Elaine laughed too abruptly, the laugh of a half-convinced fan. She and Mark’s wife were both fiesty women who spoke their minds and now they spoke from opposite sides of a fence created to keep them from bonding together. Being a feminist, one could not help but cry a little. Some early Elvis Costello song people performed karaoke.
James asked if I liked karaoke. And then he kissed me because it was as good a reason to kiss as we could find.
Alliteration being a good reason for anything.
Soft, slippery lips that tasted sweet but crept about like slugs. I thought of children’s theatre with marionettes and Ingeborg Bachmann and Geraldo Rivera. I thought I felt something but it was his hand between my thighs and the bass.
Is this okay? James whispered in a sober, very serious tone.
I said it was fine but I wish there was a hammock underneath to keep our feet from touching the ground.
He said he could make a hammock. If I wanted. If it was okay. He would. For a moment, our necks craned like turtles circumventing their shells for a deeper kiss.
How could you make—a hammock?
My breath came in spurts. Elaine slumped on a stool her left foot missing a heel.
I watched James fumble with a red chenille blanket from the sofa, his knuckles white from tying knots, and the abrupt frenzy of moving hands gave rise to the feeling that we were going somewhere.
James smiled, his eyes faded gray flannel. Do you feel okay?
I feel like we’re going somewhere, I said.
His laugh melted into the bass, the mirth of background sound. When James hoisted me into his makeshift hammock—really a blanket hanging between his arms, one corner tied to his wrists—I said maybe this was substantial, the thing with the hammock and how suddenly undrunk he seemed while walking across the crowded room. There was some incense from Bangladesh and tiny white strings of LED lights.
There were faces in various phases of developmental intoxication, bodies in various phases of undress.

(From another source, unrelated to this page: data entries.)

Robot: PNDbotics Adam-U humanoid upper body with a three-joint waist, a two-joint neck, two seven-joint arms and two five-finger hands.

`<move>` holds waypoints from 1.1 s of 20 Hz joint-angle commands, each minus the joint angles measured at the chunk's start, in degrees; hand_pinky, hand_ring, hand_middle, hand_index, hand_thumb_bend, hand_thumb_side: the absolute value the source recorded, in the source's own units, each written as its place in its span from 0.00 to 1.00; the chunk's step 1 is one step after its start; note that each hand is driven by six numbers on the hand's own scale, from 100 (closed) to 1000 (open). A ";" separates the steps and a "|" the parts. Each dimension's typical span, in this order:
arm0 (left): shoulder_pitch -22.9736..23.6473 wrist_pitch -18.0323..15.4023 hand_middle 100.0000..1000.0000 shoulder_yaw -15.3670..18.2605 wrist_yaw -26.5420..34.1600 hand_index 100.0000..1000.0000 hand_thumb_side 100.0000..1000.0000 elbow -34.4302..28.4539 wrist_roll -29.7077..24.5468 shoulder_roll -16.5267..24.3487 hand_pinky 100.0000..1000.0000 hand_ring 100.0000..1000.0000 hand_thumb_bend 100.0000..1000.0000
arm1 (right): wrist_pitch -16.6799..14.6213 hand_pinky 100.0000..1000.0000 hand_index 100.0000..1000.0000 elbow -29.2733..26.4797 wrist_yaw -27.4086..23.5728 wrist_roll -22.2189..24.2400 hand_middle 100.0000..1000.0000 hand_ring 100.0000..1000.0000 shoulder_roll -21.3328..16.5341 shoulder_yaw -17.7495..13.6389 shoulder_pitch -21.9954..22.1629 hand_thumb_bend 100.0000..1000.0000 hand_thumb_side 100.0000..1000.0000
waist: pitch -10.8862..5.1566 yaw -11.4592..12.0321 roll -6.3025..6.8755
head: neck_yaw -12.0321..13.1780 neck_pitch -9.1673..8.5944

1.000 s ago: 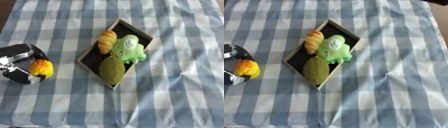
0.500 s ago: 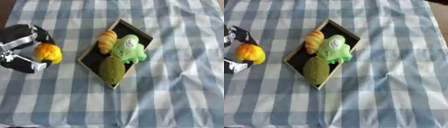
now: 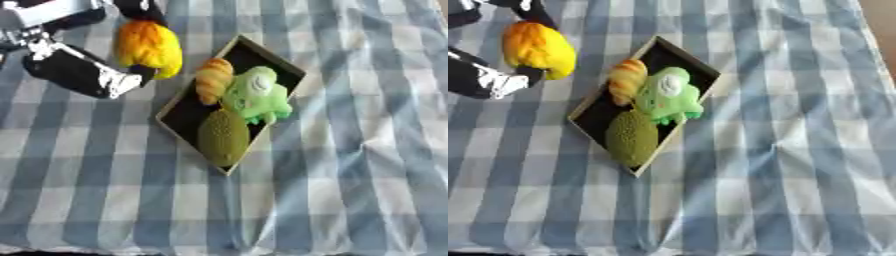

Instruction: Pick up objects on the table and place them in the box.

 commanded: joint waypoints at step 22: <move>-1.12 -3.36 0.57 -5.05 0.93 0.69 0.13 7.64 -4.64 -3.51 0.73 0.69 0.20 | 1.06 0.87 0.77 -0.95 -1.29 -0.40 0.74 0.84 0.05 -0.39 -2.13 0.00 0.46 | -1.40 -0.05 0.61 | -1.69 0.42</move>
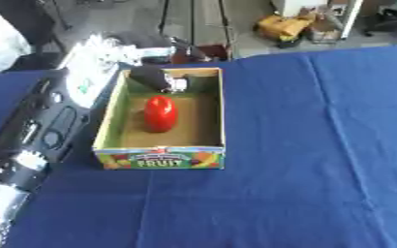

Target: Pick up objects on the table and place them in the box.

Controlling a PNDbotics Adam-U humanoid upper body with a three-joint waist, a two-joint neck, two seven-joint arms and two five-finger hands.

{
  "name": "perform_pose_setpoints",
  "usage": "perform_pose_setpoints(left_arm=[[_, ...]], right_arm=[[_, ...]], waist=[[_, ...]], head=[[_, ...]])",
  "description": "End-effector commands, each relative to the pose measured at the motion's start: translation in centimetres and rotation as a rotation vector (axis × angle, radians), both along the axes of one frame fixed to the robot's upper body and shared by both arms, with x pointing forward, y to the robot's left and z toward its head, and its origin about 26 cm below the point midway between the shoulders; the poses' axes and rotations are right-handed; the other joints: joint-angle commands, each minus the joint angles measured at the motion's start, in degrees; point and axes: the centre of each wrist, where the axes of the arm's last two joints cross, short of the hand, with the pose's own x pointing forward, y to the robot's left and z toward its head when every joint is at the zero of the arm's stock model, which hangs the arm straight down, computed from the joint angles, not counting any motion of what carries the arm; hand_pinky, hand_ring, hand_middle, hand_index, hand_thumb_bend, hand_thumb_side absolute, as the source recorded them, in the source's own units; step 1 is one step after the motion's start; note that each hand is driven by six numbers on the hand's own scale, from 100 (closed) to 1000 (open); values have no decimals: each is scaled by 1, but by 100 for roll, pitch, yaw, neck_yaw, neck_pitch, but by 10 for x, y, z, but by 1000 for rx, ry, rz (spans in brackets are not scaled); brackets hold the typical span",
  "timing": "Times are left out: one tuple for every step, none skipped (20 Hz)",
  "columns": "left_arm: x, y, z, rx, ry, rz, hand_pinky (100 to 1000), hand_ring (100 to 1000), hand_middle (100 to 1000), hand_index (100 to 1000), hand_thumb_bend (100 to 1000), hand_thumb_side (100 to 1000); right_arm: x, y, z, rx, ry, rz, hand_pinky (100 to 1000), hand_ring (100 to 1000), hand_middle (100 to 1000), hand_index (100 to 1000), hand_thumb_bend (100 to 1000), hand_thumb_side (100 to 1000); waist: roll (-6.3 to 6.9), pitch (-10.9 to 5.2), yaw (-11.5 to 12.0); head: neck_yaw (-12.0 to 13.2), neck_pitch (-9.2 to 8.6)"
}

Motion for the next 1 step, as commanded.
perform_pose_setpoints(left_arm=[[-24,14,37,27,-97,-158,947,928,837,955,100,725]], right_arm=[[-2,-2,7,-6,-28,-5,755,789,558,789,100,825]], waist=[[-67,-101,32]], head=[[-63,31]])
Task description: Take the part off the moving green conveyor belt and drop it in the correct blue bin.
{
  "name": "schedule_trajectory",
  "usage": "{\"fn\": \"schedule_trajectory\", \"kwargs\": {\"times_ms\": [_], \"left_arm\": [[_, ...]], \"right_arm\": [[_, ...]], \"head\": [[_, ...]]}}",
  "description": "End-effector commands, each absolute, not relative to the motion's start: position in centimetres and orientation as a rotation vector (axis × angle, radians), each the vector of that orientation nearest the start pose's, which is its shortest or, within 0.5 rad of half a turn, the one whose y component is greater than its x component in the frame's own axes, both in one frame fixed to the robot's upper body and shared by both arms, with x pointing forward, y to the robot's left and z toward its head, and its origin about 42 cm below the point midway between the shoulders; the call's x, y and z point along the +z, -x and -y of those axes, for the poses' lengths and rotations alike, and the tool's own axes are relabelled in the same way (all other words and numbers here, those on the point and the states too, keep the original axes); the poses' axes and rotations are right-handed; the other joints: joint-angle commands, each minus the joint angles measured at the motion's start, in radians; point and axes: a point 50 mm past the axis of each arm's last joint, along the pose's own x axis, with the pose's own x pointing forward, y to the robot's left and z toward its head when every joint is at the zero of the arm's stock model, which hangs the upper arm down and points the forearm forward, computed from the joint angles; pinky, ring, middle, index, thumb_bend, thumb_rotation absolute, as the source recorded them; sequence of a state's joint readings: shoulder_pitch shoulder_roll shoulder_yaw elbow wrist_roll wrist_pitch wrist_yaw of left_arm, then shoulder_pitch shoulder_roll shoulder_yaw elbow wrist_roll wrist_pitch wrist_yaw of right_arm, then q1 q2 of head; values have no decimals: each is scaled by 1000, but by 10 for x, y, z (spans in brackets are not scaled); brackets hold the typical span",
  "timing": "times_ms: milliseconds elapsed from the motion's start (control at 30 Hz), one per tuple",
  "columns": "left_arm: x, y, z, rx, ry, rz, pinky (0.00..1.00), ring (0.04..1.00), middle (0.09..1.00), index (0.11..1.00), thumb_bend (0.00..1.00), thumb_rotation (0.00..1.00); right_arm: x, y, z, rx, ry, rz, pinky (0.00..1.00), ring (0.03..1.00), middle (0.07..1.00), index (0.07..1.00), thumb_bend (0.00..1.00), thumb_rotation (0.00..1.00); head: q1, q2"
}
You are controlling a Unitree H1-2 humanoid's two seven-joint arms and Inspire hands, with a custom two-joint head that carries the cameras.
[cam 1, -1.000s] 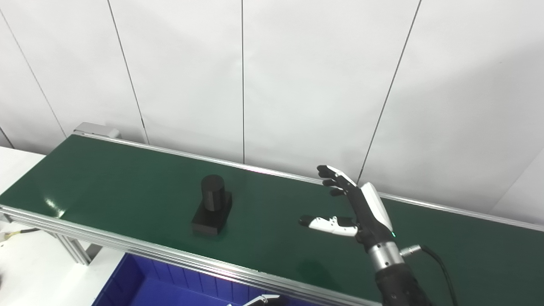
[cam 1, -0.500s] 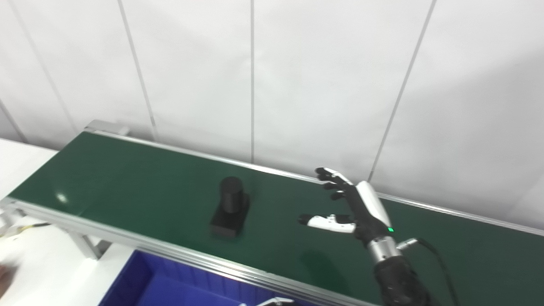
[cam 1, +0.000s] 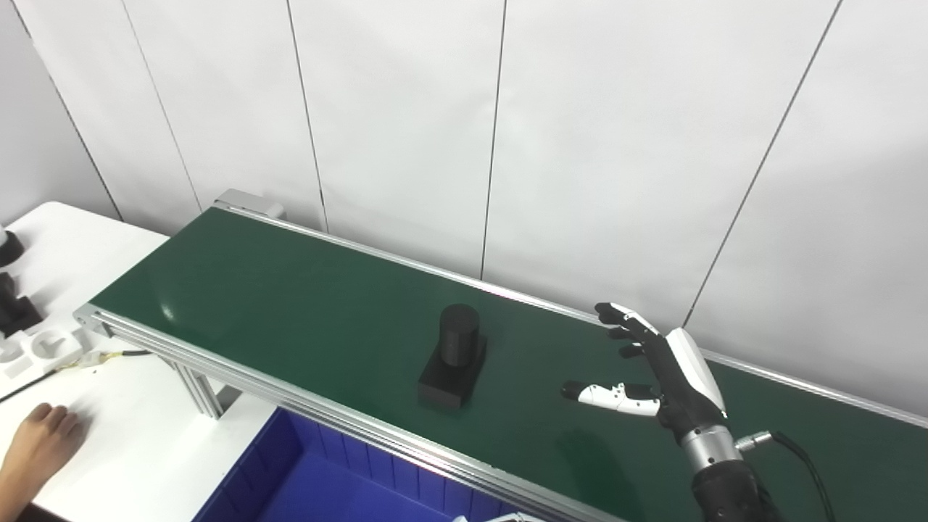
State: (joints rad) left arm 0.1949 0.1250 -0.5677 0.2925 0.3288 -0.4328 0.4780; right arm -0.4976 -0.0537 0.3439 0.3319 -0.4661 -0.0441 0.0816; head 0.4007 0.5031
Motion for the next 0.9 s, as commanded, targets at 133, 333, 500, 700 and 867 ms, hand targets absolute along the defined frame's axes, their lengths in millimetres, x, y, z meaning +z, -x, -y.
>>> {"fn": "schedule_trajectory", "kwargs": {"times_ms": [133,333,500,700,867], "left_arm": [[7,-162,-137,-186,-275,125,655,711,724,688,899,142],[8,-160,-142,-194,-287,127,656,717,731,697,890,167],[10,-158,-145,-187,-288,134,650,712,728,696,888,189],[12,-156,-149,-188,-300,142,649,714,730,697,865,230],[12,-154,-151,-177,-302,144,660,723,732,701,852,264]], "right_arm": [[192,-419,74,496,677,382,687,790,842,858,894,493],[194,-421,60,504,700,374,667,771,837,865,895,494],[198,-424,49,520,722,358,670,780,852,874,883,499],[201,-430,32,534,733,355,669,785,861,876,891,506],[201,-434,20,542,743,348,657,783,861,878,902,513]], "head": [[-50,2],[-112,11],[-155,21],[-226,35],[-250,38]]}}
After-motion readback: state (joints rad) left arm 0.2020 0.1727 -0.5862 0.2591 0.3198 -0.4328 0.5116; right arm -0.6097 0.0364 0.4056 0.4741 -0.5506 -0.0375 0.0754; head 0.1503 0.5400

I thought of Stalingrad—which I never visited—and then Leningrad where my ex-boyfriend was born, and other things as my face sunk into his shoulder to avoid farewell conventions. Later. Yeh later.
James carried me down six flights of stairs and then across uneven sidewalks. Without speaking, he carried. Without speaking, I was carried. Who knows how long he hammocked me. Who knows why streetlights become fireflies when you squint, the traffic sounds like crickets and we could be anywhere else but this big city. We could be in a place with doormats that said Welcome Home.
On his bed, we talked about pine trees and the ghost of childhood bedtime. He removed my shirt and skirt carefully. Are you okay?
I was. Maybe better than okay. Not worth saying. The difference between bullets comes out marginal in the flesh.
They were Cherokee moccasins. Laced to mid-calf. If I let him remove them, how would this whole thing end? How would I get away? One shoe here, another shoe there, a girl pooling herself together.
I’ll carry you, he said. And so I laid back in the hammock and admired our sway.